## What to do
A line belongs in the answer only if it contains the word "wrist"; copy every such line from the listing below.

## Information provided
•••

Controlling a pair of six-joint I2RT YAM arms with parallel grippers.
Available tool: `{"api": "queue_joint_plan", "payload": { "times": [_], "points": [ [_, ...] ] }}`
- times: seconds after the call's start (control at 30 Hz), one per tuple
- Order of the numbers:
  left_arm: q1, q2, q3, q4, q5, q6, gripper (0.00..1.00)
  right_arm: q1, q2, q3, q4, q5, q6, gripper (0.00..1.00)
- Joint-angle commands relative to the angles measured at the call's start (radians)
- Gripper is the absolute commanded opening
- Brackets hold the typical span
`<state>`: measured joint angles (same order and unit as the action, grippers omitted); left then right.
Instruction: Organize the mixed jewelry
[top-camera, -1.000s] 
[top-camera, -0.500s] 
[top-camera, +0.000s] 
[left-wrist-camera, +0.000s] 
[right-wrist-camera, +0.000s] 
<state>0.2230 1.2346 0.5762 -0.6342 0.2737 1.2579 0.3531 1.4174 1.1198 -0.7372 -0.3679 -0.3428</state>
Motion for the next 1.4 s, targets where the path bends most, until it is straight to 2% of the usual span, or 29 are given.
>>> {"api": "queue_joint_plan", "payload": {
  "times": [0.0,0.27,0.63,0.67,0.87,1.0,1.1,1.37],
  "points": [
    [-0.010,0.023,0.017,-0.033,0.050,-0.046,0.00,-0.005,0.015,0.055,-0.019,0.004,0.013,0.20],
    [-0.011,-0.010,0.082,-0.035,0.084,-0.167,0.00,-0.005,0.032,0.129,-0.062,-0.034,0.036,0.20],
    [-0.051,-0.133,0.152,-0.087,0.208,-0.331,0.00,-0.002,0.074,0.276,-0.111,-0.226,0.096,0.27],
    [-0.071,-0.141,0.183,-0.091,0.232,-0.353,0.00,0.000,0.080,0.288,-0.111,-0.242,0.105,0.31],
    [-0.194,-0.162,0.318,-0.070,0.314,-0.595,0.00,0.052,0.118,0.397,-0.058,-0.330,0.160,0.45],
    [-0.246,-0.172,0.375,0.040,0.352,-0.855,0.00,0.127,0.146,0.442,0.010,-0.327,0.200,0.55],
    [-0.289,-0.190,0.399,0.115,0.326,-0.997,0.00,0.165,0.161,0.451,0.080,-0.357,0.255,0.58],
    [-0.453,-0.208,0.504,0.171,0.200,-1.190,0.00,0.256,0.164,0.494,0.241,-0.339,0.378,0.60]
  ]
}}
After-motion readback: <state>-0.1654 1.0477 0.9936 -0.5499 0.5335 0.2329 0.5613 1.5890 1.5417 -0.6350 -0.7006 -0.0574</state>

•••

## Task solution
[left-wrist-camera, +0.000s] 
[right-wrist-camera, +0.000s] 

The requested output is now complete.